Saturday, February 26, 2011

The Mutating Cell



 The eponymous Celda 211 (Cell 211) of the Prison Central Provincial in the Spanish city of Zamora has a certain reputation among the prison’s inmates. Its last occupant, Morao, who had a tumour in his brain ‘the size of a kiwi’, spent his last days in there in the throes of unimaginable pain, all the while screaming for help. But his cries were never answered by the prison guards. However, the walls were eager listeners, on which Morao, ignored, impaired, and in suffering, had inscribed barely intelligible words that bear testament to his agonising last few days. Possibly because of the way in which he died, the cell is now kept empty, but a sense of foreboding prevails within. Maybe, the vacancy is also explained by the fact that El Morao in Spanish means ‘he dwells’?
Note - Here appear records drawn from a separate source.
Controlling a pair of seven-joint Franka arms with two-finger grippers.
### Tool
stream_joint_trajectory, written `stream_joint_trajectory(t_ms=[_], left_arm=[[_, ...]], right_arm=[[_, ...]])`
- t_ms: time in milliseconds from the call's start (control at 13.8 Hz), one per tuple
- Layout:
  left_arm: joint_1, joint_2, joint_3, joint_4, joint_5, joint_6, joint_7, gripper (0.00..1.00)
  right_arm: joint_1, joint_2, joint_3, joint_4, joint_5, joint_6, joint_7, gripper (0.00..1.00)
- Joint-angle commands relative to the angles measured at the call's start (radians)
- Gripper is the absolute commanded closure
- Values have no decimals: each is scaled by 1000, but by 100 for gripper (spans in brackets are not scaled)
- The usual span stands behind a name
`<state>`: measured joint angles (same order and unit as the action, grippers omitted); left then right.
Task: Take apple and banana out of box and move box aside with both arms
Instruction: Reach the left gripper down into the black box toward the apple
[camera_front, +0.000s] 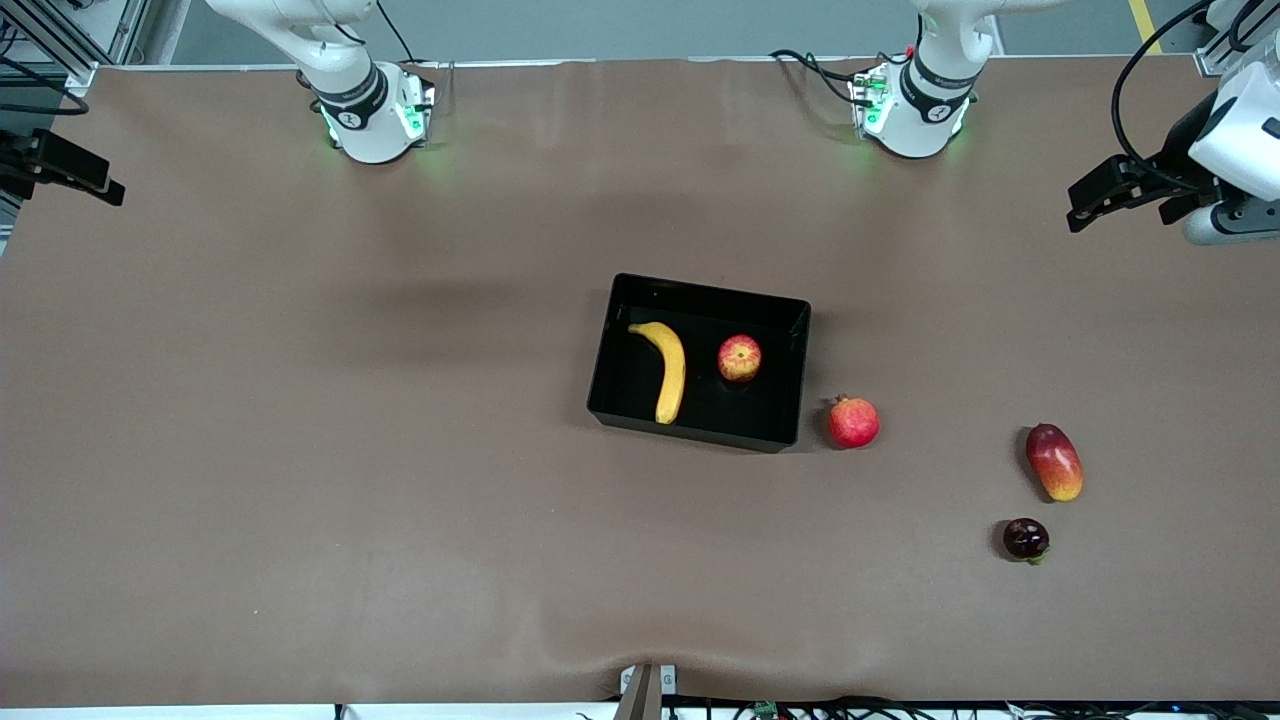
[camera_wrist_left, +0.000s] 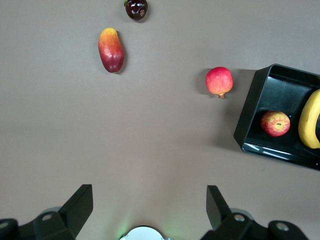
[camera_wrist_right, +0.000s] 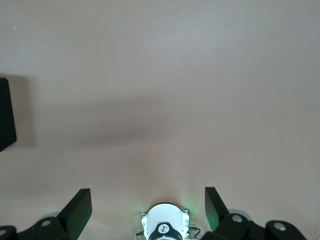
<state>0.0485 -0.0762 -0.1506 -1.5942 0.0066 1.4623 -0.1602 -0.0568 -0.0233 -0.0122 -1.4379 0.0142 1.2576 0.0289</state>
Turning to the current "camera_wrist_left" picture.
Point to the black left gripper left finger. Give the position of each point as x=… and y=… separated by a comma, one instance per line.
x=75, y=207

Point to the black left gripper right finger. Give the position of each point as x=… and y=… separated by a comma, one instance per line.
x=217, y=207

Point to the red yellow apple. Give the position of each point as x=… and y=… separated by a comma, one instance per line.
x=275, y=123

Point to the black plastic box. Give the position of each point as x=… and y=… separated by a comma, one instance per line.
x=250, y=100

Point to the yellow banana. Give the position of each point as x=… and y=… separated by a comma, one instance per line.
x=308, y=120

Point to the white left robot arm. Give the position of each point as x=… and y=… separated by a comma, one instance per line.
x=145, y=233

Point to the red pomegranate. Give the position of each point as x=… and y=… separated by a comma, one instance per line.
x=219, y=81

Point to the red yellow mango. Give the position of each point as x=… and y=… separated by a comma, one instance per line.
x=111, y=52

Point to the dark purple mangosteen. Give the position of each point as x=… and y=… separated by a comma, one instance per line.
x=136, y=10

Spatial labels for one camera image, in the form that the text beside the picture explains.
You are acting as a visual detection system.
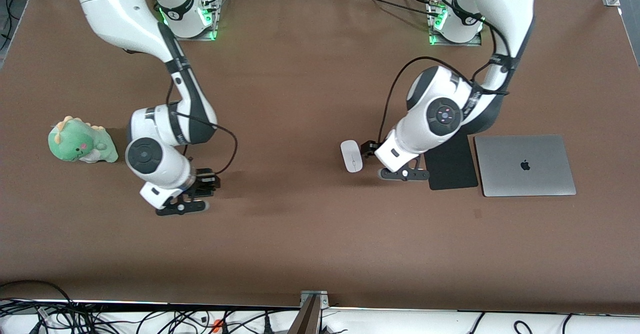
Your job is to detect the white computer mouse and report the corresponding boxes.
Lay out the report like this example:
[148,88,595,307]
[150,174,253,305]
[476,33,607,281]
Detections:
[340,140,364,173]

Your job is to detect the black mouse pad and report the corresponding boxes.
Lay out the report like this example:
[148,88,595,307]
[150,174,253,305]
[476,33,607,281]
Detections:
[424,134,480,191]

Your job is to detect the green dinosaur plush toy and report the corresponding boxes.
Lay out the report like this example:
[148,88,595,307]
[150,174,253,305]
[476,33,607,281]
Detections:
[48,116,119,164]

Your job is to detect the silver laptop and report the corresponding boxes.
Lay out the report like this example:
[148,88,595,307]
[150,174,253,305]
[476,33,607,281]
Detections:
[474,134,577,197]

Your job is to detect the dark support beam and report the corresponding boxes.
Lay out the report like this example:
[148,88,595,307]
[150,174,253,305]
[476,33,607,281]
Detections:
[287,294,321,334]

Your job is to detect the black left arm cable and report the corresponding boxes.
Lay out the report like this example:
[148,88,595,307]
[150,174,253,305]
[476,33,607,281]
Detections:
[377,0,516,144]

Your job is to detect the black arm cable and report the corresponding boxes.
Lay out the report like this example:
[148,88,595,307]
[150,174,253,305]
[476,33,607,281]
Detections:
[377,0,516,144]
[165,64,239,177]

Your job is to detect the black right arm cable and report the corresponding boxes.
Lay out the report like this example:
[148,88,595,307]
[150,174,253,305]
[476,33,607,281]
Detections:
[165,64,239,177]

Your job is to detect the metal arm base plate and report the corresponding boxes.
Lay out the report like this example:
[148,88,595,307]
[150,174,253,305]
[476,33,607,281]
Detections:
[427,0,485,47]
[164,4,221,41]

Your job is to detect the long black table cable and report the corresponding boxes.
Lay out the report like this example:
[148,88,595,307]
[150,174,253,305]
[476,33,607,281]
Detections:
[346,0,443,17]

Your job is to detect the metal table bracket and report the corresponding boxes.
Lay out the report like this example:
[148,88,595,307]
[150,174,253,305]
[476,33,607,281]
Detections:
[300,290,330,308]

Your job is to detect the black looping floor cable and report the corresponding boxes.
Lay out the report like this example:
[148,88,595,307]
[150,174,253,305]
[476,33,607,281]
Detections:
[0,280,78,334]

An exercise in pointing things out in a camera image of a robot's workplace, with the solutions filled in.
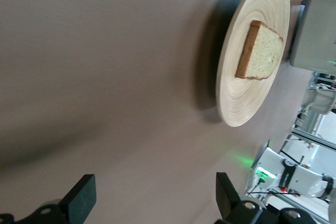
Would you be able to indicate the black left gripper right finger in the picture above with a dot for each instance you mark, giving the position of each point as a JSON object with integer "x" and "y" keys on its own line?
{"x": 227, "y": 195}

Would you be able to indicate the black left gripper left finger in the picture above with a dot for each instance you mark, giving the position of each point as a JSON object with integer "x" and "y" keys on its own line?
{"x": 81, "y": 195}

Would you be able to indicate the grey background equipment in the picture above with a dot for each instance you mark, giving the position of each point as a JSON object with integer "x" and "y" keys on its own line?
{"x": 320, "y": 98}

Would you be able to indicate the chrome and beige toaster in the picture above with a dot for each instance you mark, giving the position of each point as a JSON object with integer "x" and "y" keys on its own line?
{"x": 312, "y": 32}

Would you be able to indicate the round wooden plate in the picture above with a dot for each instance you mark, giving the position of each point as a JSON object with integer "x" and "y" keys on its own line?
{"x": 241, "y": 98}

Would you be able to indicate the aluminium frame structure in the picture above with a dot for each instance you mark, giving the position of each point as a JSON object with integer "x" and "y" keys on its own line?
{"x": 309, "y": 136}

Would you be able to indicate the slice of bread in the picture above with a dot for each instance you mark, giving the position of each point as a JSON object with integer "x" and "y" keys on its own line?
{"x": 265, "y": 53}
Though the above description is more befitting of a horror film, but Daniel Monzón’s eight Goya (the Spanish equivalent to the Oscars) winning Celda 211 (2009) is in reality an exceptional prison drama that unfolds against this setting. 

When the unconscious 33-year-old Juan Oliver (Alberto Ammann) finds himself being slapped back to reality in that very cell, he is quite oblivious of its morbid past. In fact, he is not supposed to be inside a prison cell in the first place. All he knows is that he has been employed as a guard at the Prison Central Provincial—a job he was supposed to join the day after. Leaving his wife, Elena (Marta Etura), who is six-months pregnant, at home, he had decided to pay his new employers a visit a day before his first working day, just to see ‘how things work’. He was being shown around by his two colleagues Armando and Germán, when an explosion occurred and he lost consciousness.

It does not take the groggy Juan too long to understand that he is in the middle of a nightmarish scenario—a riot, led by the raspy-voiced, bald-headed, life-sentence-serving Felipe Gonzalez, popularly referred to as Malamadre (slang for ‘bad mother’), has broken out. Before long, he is dragged in front of Malamadre (played impeccably by Luis Tosar). Juan realises, to his utter horror, that to survive, he has no other option but to win over the trust and confidence of Malamadre and his cronies by making them believe that he is one of them—a fellow inmate.

In a world where a handmade musket, built out of pipes and spring, is worse than its actual counterpart; where a spoon doubles up as a lethal weapon; and justice is often meted out with iron rods, Juan knows one false step, one wrong answer, one betraying expression could well be his very last. While thinking on his feet, he figures out that his only hope of seeing the outside of the prison walls is to keep his act together, and helping out the prison officials deal with the situation, at the same time.

As the prison warden Jose Roca and his colleagues wait for the SWAT team to arrive, the situation gets aggravated when Malamadre reveals his trump card in the negotiations that he will undertake with the officials. He takes three terrorists—members of the ETA, a Basque separatist organisation, who are holed up in the same prison but in an isolated ward—as hostage, threatening to kill them if his demands are not met. As the goings-on get more and more politicised, a federal envoy is sent in to negotiate, the SWAT team is kept on high alert, the local radio station breaks the news, TV coverage begins, and civilians start thronging the prison gates. Among the crowd is Elena.

Meanwhile, tension mounts within the prison walls. It becomes quite apparent to Juan that ensuring that the three ETA members are not endangered is more of a priority to the envoy than saving his life. With news of similar riots breaking out in other prisons filtering in, the negotiator reveals that giving in to Malamadre’s demands might not be possible for the simple fear of inciting the riots elsewhere. And Apache (portrayed by Carlos Bardem, older brother of Javier), a fellow Colombian inmate and the prison officials’ snitch, is growing more and more suspicious of who Juan really is.

Of all film genres, prison drama is, arguably, one of the most cliché-ridden. However, writer-director Daniel Monzón (who also wrote and directed the Hitchcockian suspense thriller The Kovak Box) has succeeded in steering clear of almost all the usual triteness in this riveting film. Instead of dishing out another story involving sadistic wardens, vicious guards, and impossibly ingenious escape plans, Monzón has opted to depict a subtle indictment of the prevailing Spanish incarceration policy—in particular, the Designated for Special Surveillance (DSS) part of it that is meant for ‘murderers, jail-breakers, and psychopaths’.

In Celda 211, Monzón has shown that the Spanish prison system, like most of its brethren the world over, is hampered by hierarchy, mired in bureaucracy, and burdened with political pressure. In a vital scene in the film, he voices how he believes convicts in Spanish prisons are treated, when Juan exclaims: ‘We’re trash, and what you do with trash is take it out before it stinks’.

While touching upon the core ideas of any film that deals with prison life, such as the process of dehumanisation of the convicts, defiance of inmates against inhumane treatment, and prisoners’ constant battle with authority, Celda 211 goes one step farther. It shows that the four walls of a prison cell is a law unto its own. Sometimes, an innocent man enters the space, albeit unwillingly, and gets transformed into a transgressor.